### ACTIVITY
Only one stretch of the listing below is wanted. Begin at the line that has "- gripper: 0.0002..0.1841", stop after the line that has "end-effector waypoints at", and repeat every line in between exactly.
== Segment start ==
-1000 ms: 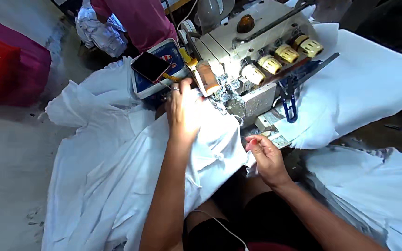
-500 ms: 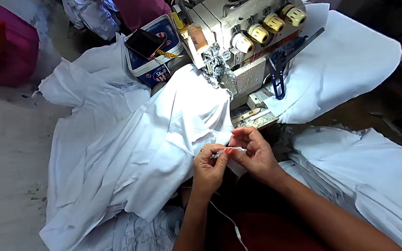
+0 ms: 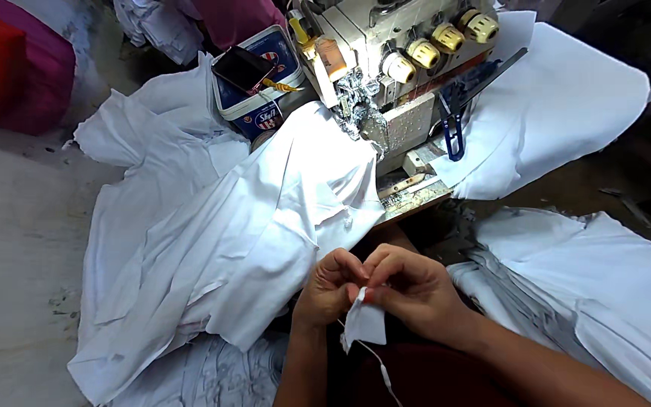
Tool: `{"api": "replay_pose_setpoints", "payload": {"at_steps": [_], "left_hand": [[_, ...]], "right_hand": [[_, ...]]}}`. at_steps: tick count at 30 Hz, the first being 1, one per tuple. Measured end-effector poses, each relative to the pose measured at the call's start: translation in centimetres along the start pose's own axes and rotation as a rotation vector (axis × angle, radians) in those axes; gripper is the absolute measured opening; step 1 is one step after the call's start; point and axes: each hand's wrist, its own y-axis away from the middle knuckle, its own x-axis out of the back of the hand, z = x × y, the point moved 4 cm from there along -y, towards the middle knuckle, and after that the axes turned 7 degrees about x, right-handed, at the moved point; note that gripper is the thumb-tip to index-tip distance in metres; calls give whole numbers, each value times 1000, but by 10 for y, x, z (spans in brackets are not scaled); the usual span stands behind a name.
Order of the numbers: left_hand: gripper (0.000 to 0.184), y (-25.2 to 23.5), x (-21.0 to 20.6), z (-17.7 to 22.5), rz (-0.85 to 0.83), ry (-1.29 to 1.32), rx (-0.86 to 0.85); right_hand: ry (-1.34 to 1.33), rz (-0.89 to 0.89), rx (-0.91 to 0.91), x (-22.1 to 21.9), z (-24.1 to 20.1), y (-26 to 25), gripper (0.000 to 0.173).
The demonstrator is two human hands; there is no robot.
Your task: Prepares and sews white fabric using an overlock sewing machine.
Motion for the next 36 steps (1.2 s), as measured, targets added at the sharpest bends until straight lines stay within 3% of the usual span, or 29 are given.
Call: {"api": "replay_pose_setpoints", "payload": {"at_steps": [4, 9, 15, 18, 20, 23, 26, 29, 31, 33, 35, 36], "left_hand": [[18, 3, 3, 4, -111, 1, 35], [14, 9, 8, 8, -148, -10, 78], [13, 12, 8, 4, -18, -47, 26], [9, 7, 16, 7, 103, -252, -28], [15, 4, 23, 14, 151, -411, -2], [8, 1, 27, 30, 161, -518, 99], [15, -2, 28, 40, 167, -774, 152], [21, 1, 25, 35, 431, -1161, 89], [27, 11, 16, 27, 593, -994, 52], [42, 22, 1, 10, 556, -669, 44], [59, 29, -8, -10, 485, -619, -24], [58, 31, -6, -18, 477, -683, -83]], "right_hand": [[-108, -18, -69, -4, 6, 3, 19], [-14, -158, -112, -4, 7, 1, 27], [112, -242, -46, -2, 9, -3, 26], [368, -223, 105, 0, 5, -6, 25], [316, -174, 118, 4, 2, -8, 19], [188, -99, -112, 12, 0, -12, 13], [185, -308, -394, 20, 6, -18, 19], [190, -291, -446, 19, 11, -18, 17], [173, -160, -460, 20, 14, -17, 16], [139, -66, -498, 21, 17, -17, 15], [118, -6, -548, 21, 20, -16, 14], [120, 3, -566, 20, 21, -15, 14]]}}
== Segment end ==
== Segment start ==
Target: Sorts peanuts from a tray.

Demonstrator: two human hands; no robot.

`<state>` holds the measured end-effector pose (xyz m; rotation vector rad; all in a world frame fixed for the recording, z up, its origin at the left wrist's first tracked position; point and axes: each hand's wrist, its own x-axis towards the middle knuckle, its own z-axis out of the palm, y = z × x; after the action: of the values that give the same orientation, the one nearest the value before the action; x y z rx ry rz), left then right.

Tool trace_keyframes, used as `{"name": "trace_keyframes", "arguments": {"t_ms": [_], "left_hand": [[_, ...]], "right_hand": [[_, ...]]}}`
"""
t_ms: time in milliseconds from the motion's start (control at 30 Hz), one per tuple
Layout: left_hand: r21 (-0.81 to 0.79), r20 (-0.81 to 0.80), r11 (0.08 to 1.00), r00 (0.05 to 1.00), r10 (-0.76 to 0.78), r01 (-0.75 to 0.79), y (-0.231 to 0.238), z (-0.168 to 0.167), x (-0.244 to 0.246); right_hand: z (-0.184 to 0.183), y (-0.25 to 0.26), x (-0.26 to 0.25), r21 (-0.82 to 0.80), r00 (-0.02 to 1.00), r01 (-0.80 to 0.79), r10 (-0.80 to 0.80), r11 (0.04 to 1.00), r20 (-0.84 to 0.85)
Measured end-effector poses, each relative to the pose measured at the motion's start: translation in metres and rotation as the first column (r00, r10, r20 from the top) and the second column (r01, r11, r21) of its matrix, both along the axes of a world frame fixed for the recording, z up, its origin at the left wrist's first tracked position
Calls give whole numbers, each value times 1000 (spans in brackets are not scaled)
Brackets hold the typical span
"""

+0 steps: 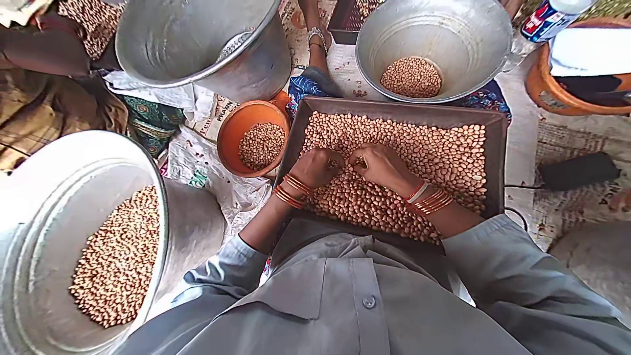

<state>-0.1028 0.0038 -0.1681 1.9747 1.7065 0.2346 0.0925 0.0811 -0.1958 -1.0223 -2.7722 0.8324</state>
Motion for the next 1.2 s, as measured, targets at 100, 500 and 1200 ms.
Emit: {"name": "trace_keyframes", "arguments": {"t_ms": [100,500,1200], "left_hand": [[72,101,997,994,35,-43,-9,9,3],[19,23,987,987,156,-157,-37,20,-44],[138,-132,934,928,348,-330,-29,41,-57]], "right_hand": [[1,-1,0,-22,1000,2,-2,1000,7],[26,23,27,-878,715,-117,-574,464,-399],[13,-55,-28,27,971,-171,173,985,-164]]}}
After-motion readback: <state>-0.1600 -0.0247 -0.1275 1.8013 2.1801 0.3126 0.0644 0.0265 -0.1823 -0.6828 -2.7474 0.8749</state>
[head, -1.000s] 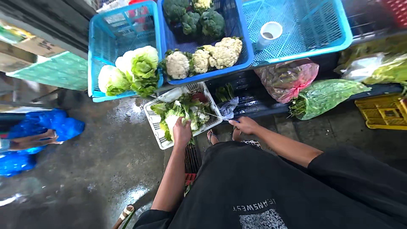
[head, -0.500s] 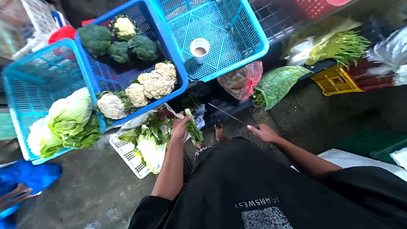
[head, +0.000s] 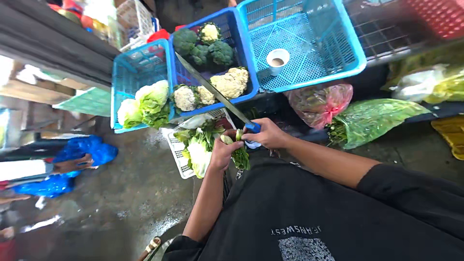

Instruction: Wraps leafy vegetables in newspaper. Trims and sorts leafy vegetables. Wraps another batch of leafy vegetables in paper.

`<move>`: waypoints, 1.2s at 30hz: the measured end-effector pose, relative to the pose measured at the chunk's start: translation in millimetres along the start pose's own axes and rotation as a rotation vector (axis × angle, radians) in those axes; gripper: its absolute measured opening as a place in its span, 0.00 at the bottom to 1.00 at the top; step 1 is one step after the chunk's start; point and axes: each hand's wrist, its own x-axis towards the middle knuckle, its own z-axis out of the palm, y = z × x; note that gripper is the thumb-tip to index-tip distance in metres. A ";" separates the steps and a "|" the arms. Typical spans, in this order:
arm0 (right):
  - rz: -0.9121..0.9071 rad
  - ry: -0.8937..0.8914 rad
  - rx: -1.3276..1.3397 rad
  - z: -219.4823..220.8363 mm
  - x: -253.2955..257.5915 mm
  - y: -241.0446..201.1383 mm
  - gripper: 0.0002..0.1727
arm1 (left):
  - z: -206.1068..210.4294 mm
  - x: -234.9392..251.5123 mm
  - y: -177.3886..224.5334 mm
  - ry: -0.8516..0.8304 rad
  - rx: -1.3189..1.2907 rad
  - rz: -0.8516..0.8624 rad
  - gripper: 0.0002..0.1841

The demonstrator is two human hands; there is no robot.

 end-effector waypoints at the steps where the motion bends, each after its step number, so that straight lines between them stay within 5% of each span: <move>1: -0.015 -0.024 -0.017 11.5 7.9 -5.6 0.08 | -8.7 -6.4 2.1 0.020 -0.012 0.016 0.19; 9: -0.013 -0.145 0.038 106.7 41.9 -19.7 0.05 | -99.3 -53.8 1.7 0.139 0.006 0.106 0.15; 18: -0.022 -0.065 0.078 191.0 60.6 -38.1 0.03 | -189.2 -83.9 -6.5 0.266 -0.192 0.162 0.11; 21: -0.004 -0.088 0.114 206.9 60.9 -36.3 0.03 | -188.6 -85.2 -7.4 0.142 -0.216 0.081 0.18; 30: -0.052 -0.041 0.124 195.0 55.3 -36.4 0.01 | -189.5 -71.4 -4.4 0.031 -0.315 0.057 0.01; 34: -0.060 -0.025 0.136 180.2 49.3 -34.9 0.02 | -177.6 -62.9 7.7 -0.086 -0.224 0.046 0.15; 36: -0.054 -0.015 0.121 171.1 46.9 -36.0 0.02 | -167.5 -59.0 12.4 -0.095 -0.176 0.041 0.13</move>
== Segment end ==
### SOLUTION
  - gripper: 0.0002..0.1841

The demonstrator is two human hands; there is no robot.

 end-effector waypoints at the steps where the motion bends, each after its step number, so that straight lines between them stay within 5% of each span: <move>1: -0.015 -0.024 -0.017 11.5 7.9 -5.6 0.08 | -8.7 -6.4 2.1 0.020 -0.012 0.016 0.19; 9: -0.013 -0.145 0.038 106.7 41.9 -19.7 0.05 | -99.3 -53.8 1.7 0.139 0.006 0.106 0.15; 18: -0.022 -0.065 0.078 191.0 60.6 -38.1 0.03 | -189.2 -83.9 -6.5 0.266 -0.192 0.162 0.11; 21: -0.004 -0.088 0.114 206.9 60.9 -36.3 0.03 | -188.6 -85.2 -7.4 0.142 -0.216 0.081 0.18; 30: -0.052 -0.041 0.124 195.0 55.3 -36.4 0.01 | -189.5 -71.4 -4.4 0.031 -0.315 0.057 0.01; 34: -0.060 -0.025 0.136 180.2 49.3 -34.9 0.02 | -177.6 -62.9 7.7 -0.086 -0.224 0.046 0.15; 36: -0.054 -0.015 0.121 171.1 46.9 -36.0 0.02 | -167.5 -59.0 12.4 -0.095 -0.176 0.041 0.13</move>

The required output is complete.